**WHAT THE TASK REQUIRES**
Go through the listing below and report how many lines contain the word "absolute"; write no other words.

**DATASET ENTRIES**

# # # #

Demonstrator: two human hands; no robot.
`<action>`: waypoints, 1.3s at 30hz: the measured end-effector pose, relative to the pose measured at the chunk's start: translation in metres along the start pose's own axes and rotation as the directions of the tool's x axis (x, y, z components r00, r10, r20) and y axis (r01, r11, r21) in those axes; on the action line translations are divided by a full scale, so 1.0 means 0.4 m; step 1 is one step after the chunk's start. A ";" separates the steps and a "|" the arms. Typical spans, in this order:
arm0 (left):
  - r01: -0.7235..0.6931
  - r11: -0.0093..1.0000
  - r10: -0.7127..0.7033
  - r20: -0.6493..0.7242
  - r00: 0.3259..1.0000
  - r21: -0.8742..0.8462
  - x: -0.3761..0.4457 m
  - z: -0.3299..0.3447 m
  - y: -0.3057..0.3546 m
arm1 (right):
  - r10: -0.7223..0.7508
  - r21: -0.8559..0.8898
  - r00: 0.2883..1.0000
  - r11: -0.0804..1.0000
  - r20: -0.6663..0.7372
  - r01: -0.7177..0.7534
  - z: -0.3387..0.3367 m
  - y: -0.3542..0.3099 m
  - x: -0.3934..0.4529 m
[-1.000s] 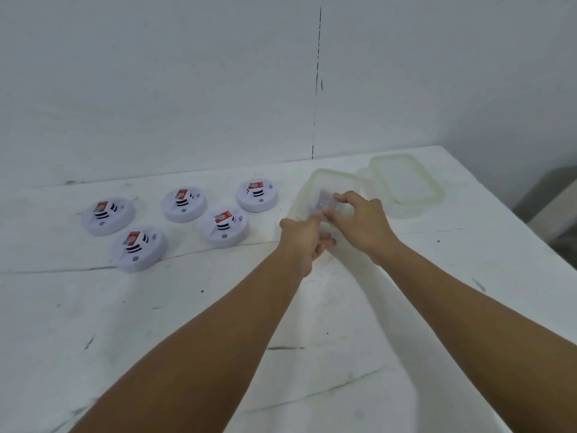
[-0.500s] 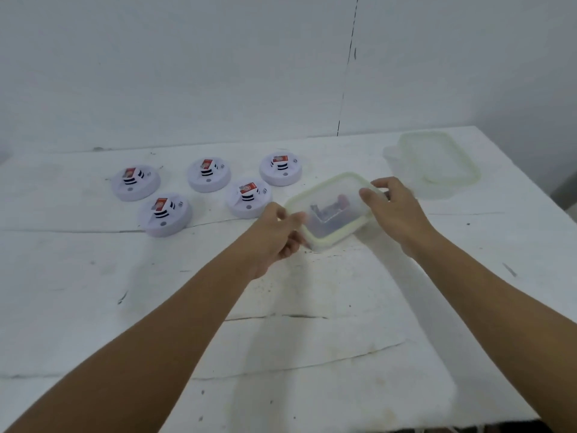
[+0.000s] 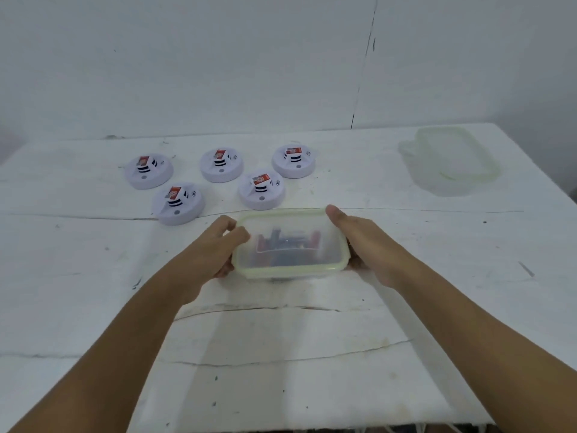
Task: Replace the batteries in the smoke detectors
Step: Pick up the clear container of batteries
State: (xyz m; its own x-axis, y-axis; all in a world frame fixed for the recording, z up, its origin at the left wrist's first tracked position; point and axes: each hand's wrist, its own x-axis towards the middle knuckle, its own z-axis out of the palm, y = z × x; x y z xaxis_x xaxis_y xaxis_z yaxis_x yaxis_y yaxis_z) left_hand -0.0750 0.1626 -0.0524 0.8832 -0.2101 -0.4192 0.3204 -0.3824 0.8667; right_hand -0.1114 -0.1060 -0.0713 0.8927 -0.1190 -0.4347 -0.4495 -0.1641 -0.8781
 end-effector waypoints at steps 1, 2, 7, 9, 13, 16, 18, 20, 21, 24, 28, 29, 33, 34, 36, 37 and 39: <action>0.002 1.000 -0.002 -0.024 1.000 -0.001 -0.003 0.006 0.000 | 0.005 -0.006 1.000 1.000 0.003 -0.005 0.005 0.002 -0.002; 0.000 1.000 0.000 -0.064 0.998 -0.005 -0.004 0.011 -0.004 | 0.005 -0.002 1.000 1.000 0.009 -0.005 0.013 0.003 -0.002; -0.061 0.998 0.060 -0.230 0.971 0.002 -0.001 0.043 -0.033 | -0.099 0.073 0.993 0.992 -0.066 0.104 0.044 0.017 -0.011; -0.040 0.999 0.033 -0.205 0.978 -0.031 0.007 0.035 -0.037 | -0.111 0.081 0.991 0.990 -0.072 0.117 0.046 0.019 -0.014; -0.009 0.996 0.002 -0.076 0.997 -0.093 0.023 0.005 -0.042 | -0.116 0.115 0.992 0.986 -0.043 0.120 0.048 0.017 -0.025; 0.014 0.993 -0.018 -0.033 0.999 -0.119 0.030 -0.010 -0.046 | -0.118 0.150 0.992 0.981 -0.044 0.123 0.051 0.016 -0.028; 0.031 0.990 -0.033 -0.015 0.999 -0.141 0.033 -0.014 -0.046 | -0.127 0.132 0.991 0.983 -0.043 0.131 0.050 0.020 -0.026; 0.043 0.988 -0.047 -0.020 0.999 -0.150 0.035 -0.014 -0.046 | -0.129 0.116 0.990 0.984 -0.055 0.135 0.051 0.021 -0.027; 0.047 0.988 -0.053 -0.032 0.998 -0.149 0.035 -0.012 -0.045 | -0.129 0.115 0.990 0.984 -0.060 0.135 0.051 0.021 -0.027; 0.057 0.984 -0.064 -0.035 0.997 -0.170 0.032 -0.011 -0.040 | -0.132 0.121 0.989 0.983 -0.066 0.140 0.054 0.016 -0.032; 0.054 0.976 -0.074 -0.085 0.994 -0.213 0.037 -0.007 -0.035 | -0.133 0.135 0.989 0.981 -0.069 0.142 0.057 0.017 -0.036; 0.045 0.977 -0.069 -0.110 0.992 -0.207 0.036 -0.006 -0.031 | -0.129 0.137 0.989 0.981 -0.069 0.138 0.058 0.017 -0.036; 0.044 0.981 -0.065 -0.104 0.992 -0.187 0.029 -0.004 -0.033 | -0.120 0.140 0.991 0.982 -0.059 0.127 0.057 0.013 -0.039; 0.050 0.981 -0.071 -0.105 0.992 -0.189 0.028 -0.004 -0.035 | -0.120 0.136 0.991 0.983 -0.062 0.127 0.057 0.013 -0.040; 0.055 0.979 -0.080 -0.121 0.989 -0.197 0.027 -0.001 -0.035 | -0.120 0.111 0.990 0.986 -0.074 0.128 0.055 0.012 -0.039; 0.048 0.978 -0.075 -0.126 0.989 -0.204 0.025 0.001 -0.033 | -0.118 0.093 0.990 0.988 -0.077 0.125 0.053 0.012 -0.039; 0.037 0.977 -0.064 -0.122 0.990 -0.210 0.024 0.001 -0.035 | -0.115 0.075 0.990 0.990 -0.081 0.121 0.055 0.010 -0.035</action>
State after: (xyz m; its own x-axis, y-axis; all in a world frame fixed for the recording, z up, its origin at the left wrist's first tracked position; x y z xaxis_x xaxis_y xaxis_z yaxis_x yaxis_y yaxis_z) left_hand -0.0710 0.1655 -0.0686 0.8962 -0.0736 -0.4375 0.4177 -0.1923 0.8880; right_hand -0.1251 -0.0836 -0.0732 0.9329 -0.1780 -0.3130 -0.3341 -0.1035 -0.9368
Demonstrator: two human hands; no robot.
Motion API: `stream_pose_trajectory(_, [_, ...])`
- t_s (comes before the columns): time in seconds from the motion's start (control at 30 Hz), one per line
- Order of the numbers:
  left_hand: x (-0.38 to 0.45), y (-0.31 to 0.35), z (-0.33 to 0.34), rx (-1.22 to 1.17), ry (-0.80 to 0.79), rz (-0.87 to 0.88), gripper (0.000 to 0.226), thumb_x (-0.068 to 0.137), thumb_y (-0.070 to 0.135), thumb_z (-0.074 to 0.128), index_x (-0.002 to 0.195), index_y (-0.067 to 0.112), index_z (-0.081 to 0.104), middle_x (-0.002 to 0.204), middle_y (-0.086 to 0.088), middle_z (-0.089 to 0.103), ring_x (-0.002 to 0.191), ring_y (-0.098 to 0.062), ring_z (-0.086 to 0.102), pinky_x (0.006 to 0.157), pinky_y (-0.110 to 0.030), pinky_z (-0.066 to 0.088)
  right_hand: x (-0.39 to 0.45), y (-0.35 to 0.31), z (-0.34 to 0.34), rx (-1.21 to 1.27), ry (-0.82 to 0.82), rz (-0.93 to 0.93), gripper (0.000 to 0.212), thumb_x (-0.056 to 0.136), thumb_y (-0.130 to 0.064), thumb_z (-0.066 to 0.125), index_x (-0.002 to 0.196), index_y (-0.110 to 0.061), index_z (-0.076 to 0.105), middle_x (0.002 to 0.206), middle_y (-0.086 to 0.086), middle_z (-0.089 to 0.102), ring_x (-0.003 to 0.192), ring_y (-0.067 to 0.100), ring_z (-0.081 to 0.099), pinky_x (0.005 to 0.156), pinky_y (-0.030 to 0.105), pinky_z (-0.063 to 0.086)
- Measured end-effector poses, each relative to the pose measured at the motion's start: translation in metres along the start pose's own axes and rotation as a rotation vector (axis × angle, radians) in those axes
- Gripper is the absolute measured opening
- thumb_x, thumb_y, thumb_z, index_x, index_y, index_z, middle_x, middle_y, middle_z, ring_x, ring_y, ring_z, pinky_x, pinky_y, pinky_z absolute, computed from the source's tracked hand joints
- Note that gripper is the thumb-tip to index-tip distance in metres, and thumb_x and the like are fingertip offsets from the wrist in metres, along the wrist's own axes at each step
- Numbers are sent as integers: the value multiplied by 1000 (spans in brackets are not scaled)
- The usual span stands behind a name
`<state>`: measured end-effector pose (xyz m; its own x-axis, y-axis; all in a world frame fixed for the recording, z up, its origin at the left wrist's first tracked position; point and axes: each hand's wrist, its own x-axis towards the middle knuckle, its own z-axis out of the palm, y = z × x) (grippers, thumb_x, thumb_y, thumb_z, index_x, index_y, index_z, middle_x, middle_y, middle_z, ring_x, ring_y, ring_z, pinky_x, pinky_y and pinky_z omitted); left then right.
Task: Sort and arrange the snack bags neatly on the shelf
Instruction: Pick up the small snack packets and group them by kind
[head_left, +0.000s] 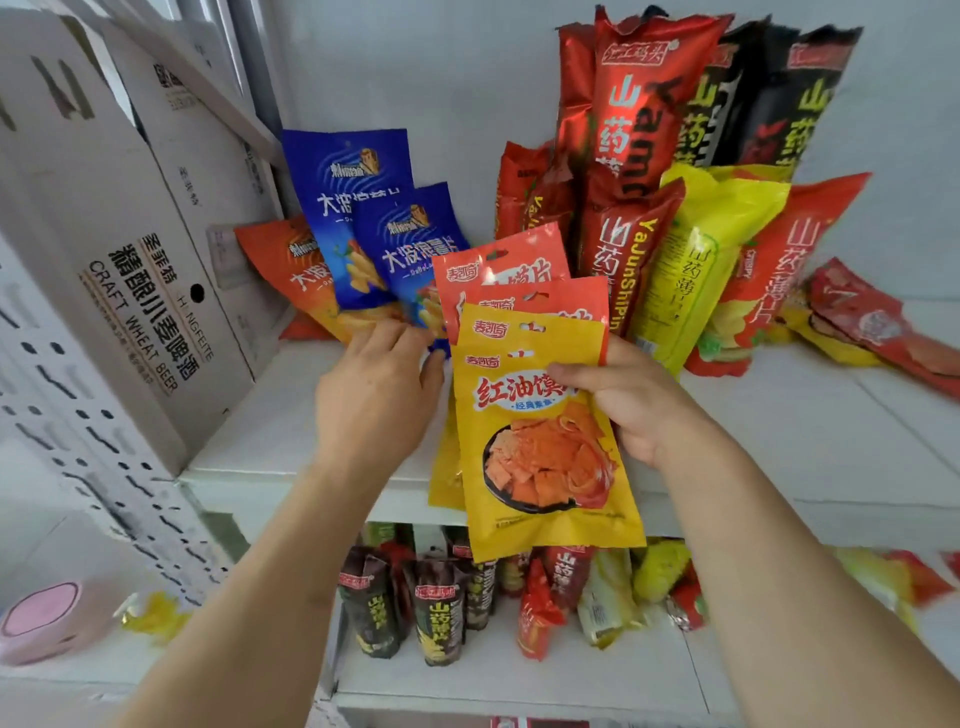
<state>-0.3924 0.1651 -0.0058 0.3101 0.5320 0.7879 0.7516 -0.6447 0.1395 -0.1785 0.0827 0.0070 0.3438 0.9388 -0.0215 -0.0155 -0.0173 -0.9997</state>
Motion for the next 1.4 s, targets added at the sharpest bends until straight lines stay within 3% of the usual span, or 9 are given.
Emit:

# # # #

**SOLUTION TO THIS TASK**
2